The past few weeks I’ve often been going down to the IAS in Princeton on Thursdays to hear talks given as part of the special program there this semester in mathematics. These talks included a series of five talks by Witten; notes from David Ben-Zvi and Sergei Gukov are available here.

The first three talks concentrated on the existence of a very special superconformal six-dimensional QFT, and information that could be derived from what is known of its properties. Such a theory is an inherently quantum object, lacking a usual sort of classical limit or Lagrangian formulation. Witten compares it to the holomorphic conformal field theory that appear as “square roots” of the WZW model. These field theories are closely related to the representation theory of loop groups and at the core of a several important mathematical developments of the last couple of decades. The mathematical significance of the six-dimensional theory remains much more mysterious, and Witten argues that understanding this mystery is a very worth goal for both mathematicians and physicists. . For more about this, see the article Conformal Field Theory in Four and Six Dimensions, based on his lecture at the Oxford conference in honor of Graeme Segal’s 60th birthday back in 2002. Taking the six dimensions to be the product of a torus and a four dimensional space, the existence of such a superconformal six dimensional theory implies an SL(2,Z) symmetry of N=4 Super-Yang-Mills on the four dimensional space. This includes the famous Olive-Montonen non-abelian electric-magnetic symmetry that is responsible for Langlands duality in Witten’s 4d QFT approach to Geometric Langlands.

The last two talks of the series dealt with a different topic, boundary conditions in N=4 SYM. Taking this theory on the half-space with boundary conditions, one can ask about the implications of non-Abelian electric-magnetic duality for these boundary conditions. Witten has recently been working on this subject with Davide Gaiotto, he’ll be talking about it later this month at a Stony Brook symposium in honor of C. N. Yang and Jim Simons, and I assume a paper will appear sooner or later. In his IAS lectures Witten was talking to mathematicians and arguing that “universal” operations (ones that can be done uniformly for all Riemann surfaces) in geometric Langlands should all come from the properties of these boundary conditions. Note that in this work what appears is the full N=4 SYM theory, not just the topological twisted version. This theory plays a central role in AdS/CFT, so if new information about its physics arises from this study, this should be directly interesting for physics, although Witten did not discuss this in his talks.

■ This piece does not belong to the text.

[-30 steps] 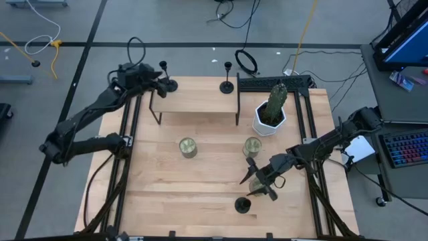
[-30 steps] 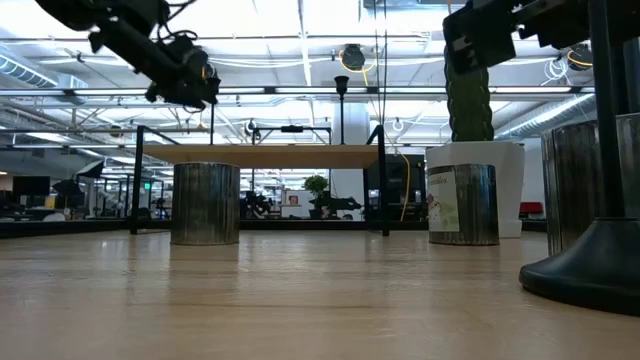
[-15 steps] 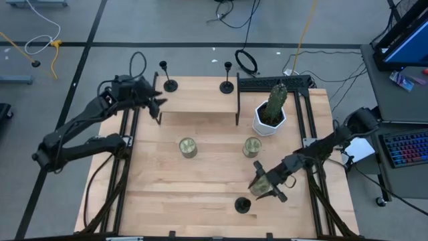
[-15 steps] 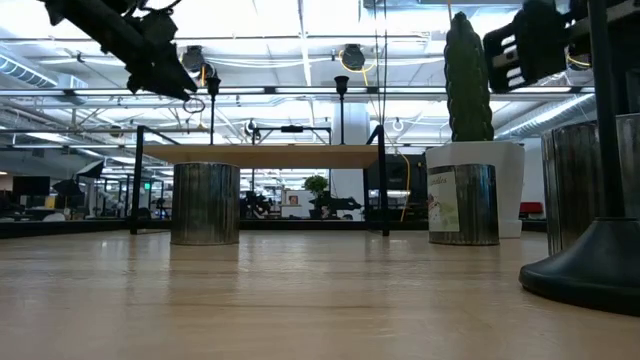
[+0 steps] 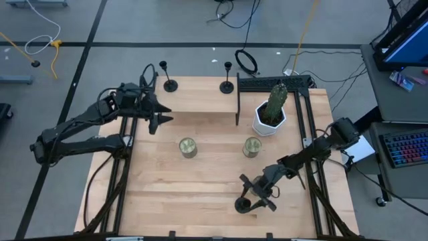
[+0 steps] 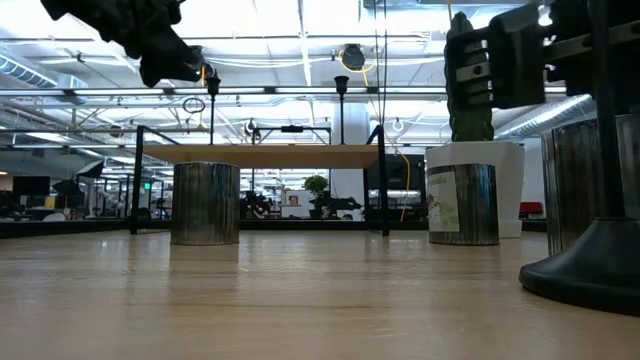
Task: Pick & Place candle stick holders
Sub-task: Put the black candle holder on the shelf, then put the scented candle on the shelf
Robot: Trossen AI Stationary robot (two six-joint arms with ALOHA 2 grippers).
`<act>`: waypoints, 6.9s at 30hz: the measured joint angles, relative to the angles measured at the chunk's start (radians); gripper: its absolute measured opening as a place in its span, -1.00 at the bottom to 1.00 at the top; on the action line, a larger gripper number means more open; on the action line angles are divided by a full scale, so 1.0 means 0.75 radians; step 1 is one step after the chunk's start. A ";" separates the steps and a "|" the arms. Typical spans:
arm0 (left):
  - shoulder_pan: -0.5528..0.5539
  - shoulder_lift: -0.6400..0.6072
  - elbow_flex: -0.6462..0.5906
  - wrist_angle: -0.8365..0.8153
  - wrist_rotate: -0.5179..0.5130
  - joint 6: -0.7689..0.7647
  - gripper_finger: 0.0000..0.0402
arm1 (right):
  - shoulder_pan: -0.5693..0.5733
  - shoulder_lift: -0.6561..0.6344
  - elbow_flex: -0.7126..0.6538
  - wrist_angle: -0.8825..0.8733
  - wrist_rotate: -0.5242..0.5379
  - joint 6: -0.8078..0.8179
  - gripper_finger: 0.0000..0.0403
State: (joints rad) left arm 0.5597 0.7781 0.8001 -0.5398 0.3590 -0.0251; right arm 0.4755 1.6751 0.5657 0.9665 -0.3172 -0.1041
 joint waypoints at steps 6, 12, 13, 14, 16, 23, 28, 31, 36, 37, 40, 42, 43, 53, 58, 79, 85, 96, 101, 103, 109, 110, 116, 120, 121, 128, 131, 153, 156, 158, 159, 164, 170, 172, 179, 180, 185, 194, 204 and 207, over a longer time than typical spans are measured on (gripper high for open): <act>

The two sorts of boundary conditions that get related by duality are analogs of Neumann and Dirichlet boundary conditions. The Neumann boundary conditions involve superconformal 3d QFTs, examples of which were studied by Intriligator and Seiberg in their 1996 paper Mirror Symmetry in Three Dimensions. Witten has previously worked on this kind of thing in the Abelian case, see here.

During these visits to the IAS I got the chance to meet Meng-Chwan Tan, who is there in the Physics group this year. He has been working on a different QFT approach to geometric Langlands, one that is purely two-dimensional and based in conformal field theory, using (0,2) sigma models on flag manifolds, and has just posted a the revised for publication version of his paper on the subject here. This is much closer to the approach to geometric Langlands via conformal field theory that Edward Frenkel has described here.

In other geometric Langlands news, there was a workshop on Homological Mirror Symmetry recently in Miami, with notes from many of the talks available here (and a blog posting by Joel Kamnitzer here). And there’s another one (notes here from David Ben-Zvi) going on this week at the IAS. I better stop now, go and get some sleep so I can head down there tomorrow morning to catch the last day of it.

Hi Peter,

I wanted to mention that as a math grad student who is getting interested in geometric representation theory and related topics, I find your posts on Geometric Langlands to be very informative. I hope you continue to post more on the subject. It is a shame that entries such as this one typically don’t generate as many comments as the ones about string theory.